Entre nosotros sólo se rumoreaba sobre aquello. Si suspendes la prueba, te quedas en el internado para siempre. Ser monitor es para siempre.

—Y nosotros teníamos a uno… Era tres años mayor que yo. El Quinientos tres. Siempre intentó trincarme. Si no fuera por él, tal vez no me habría atrevido a escapar. Le arranqué una oreja de un bocado.
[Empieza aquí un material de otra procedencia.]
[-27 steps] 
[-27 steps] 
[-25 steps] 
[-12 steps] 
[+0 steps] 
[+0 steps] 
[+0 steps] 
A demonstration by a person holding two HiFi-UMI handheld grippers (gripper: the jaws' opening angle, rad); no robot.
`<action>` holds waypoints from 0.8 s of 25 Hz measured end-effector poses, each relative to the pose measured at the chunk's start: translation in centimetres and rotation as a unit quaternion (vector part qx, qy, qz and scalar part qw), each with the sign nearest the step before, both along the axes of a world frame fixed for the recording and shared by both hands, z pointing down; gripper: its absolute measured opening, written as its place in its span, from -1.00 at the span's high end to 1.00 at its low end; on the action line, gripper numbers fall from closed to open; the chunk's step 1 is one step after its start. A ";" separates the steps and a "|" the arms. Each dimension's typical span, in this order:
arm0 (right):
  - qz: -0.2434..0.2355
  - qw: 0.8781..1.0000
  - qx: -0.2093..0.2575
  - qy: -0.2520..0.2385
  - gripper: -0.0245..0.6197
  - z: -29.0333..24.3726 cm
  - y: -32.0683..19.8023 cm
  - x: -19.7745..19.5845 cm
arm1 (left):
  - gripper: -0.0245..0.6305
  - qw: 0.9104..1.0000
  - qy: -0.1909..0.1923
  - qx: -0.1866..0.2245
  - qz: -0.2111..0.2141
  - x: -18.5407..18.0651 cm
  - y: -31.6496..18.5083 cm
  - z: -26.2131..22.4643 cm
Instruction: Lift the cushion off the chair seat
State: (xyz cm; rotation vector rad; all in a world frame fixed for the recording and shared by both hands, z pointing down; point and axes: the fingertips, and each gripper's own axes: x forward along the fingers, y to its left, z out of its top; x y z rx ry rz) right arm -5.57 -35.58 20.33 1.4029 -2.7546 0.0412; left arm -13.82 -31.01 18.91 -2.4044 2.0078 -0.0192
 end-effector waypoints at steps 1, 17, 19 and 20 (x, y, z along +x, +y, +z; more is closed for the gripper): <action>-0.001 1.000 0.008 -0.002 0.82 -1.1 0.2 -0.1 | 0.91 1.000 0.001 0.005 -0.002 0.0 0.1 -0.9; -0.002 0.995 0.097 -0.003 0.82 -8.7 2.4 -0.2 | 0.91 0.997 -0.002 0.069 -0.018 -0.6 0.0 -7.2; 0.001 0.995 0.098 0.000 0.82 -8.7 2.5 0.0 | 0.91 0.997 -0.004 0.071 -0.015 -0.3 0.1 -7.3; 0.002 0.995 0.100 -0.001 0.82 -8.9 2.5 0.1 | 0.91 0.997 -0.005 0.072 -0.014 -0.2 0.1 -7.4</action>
—¿Una oreja? —Ella echa a reír.

—Que sí. Una oreja. Se la arranqué y la escondí. Y no se la devolví hasta que se pudrió.

De pronto esta historia me parece graciosa, tonta y graciosa. Le arranco a mi torturador una oreja de un mordisco y me escapo con ella en la boca. Cosas así no salen en el cine. Luego me doy cuenta de que Annelie también conoce al Quinientos tres.

—Y lo de la pistola… ¿también es verdad? ¿Encontraste la ventana y la agujereaste?

—¡Me escuchabas! Pensé que estabas pensando en tu Wolf…

—Te escuché.

—Sí. Lo de la pistola es verdad. Pero resultó que no era una ventana sino una pantalla. No pude llegar muy lejos.

—Eres un campeón. —Se me acerca, balanceando sobre el colchón desgastado—. Una pistola, una ventana. Eres todo un héroe.

—Un idiota.

Se sube al alféizar, dobla las piernas y se reclina sobre el muro.